--- DATASET EXCERPT ---

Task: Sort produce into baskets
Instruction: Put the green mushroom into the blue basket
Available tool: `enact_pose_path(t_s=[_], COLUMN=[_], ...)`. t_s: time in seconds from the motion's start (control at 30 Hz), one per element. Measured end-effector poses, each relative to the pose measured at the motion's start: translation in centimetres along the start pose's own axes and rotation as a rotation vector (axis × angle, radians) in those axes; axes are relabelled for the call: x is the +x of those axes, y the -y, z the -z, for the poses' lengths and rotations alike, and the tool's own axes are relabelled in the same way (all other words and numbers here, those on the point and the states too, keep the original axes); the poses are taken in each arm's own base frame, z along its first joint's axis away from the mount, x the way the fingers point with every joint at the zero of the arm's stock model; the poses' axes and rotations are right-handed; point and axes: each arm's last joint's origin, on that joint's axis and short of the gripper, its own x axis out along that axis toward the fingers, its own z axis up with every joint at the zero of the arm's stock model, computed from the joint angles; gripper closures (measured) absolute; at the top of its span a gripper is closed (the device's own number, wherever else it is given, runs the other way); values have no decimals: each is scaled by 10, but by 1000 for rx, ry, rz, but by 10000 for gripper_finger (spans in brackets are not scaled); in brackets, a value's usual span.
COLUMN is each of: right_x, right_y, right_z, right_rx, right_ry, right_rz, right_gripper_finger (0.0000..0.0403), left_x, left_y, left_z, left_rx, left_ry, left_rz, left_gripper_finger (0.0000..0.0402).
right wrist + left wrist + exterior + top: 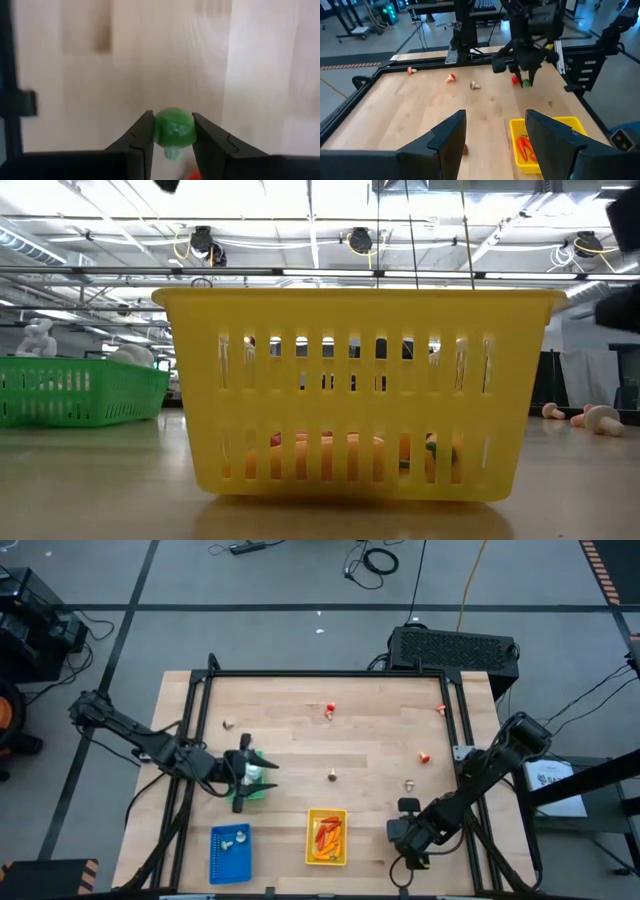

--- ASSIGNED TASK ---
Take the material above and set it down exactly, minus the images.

--- SOLUTION TO THIS PROBLEM ---
Task: Sort produce into baskets
Instruction: Put the green mushroom into the blue basket
Available tool: `enact_pose_path(t_s=[_], COLUMN=[_], ...)`. t_s: time in seconds from the motion's start (control at 30 Hz), one per element. Measured end-effector poses, each relative to the pose measured at the motion's start: translation in centimetres along the start pose's own axes and rotation as a rotation vector (axis × angle, radians) in those axes; axes are relabelled for the call: x is the +x of those axes, y the -y, z the -z, for the poses' lengths and rotations alike, and the tool's own axes are relabelled in the same way (all other words and numbers here, those on the point and the states too, keep the original axes); the poses are taken in each arm's own base frame, z along its first joint's axis away from the mount, x the way the fingers point with every joint at the zero of the arm's stock model; the poses' axes and rotations are right-handed; point and axes: each arm's last joint's origin, on that joint's axis and short of the gripper, its own x axis out along that axis toward the fingers, its own z axis up with every joint at the zero of the arm's stock model, computed from the joint angles; gripper closures (measured) absolute; at the top of its span a gripper is closed (the device's own number, wherever else it is given, runs the other way); values have no decimals: each is scaled by 10, but by 1000 for rx, ry, rz, but by 10000 for gripper_finger (spans in brackets are not scaled); in brackets, a value's usual span.
COLUMN is each of: right_x, right_y, right_z, right_rx, right_ry, right_rz, right_gripper_finger (0.0000..0.0403), left_x, left_y, left_z, left_rx, left_ry, left_rz, left_gripper_finger (0.0000..0.0402).
right wrist + left wrist + exterior + top: 

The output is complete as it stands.